# EXERCISE:
The answer is a stretch of the material below, returned exactly: the line containing "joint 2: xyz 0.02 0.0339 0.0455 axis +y", the line containing "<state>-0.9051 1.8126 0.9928", and all lines between.

# MATERIAL PROVIDED:
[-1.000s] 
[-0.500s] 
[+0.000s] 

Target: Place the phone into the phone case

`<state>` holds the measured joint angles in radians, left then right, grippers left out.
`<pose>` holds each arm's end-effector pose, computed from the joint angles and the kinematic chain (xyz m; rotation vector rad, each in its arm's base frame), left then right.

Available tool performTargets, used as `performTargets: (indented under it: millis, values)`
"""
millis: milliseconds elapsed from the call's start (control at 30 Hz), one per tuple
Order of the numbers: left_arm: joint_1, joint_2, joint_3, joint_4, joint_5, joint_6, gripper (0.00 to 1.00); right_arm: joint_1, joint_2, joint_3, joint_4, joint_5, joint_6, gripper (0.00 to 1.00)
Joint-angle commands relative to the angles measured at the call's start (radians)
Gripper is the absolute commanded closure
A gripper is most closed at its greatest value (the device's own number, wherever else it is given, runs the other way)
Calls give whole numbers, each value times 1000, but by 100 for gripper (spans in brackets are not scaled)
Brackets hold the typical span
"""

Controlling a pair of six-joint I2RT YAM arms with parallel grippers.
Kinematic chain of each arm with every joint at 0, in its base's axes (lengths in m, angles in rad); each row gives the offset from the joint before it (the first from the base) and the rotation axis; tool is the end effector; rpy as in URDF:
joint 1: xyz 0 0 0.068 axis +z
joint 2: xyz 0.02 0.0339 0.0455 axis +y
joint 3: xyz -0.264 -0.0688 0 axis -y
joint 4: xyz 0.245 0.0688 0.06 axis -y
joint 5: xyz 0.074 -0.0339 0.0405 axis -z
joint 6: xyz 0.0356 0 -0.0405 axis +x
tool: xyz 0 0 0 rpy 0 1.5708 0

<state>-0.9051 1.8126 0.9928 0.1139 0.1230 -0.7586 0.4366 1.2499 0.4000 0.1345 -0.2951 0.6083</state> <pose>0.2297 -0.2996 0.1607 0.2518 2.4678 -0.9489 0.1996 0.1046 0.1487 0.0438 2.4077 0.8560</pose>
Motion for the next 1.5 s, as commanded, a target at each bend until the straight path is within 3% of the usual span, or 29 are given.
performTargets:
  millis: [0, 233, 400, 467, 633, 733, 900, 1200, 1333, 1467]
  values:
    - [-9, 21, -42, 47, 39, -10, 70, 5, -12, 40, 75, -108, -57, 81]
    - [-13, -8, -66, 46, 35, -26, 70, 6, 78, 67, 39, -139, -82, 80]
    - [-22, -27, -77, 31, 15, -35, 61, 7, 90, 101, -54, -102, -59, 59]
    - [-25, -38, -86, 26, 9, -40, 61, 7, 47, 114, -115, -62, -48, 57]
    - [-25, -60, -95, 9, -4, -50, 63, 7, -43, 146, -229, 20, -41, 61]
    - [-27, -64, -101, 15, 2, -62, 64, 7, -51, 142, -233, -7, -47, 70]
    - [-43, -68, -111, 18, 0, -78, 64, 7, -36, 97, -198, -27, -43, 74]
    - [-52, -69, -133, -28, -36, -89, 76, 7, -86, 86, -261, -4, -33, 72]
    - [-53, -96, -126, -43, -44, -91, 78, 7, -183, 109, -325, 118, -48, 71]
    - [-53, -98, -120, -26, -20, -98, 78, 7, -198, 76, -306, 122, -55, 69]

# RESPONSE TO THE TASK:
joint 2: xyz 0.02 0.0339 0.0455 axis +y
joint 3: xyz -0.264 -0.0688 0 axis -y
joint 4: xyz 0.245 0.0688 0.06 axis -y
joint 5: xyz 0.074 -0.0339 0.0405 axis -z
joint 6: xyz 0.0356 0 -0.0405 axis +x
tool: xyz 0 0 0 rpy 0 1.5708 0

<state>-0.9051 1.8126 0.9928 0.1139 0.1230 -0.7586 0.4366 1.2499 0.4000 0.1345 -0.2951 0.6083</state> <pose>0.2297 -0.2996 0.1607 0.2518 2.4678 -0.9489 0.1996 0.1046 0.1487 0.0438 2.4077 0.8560</pose>

Work on the exercise is now concluded.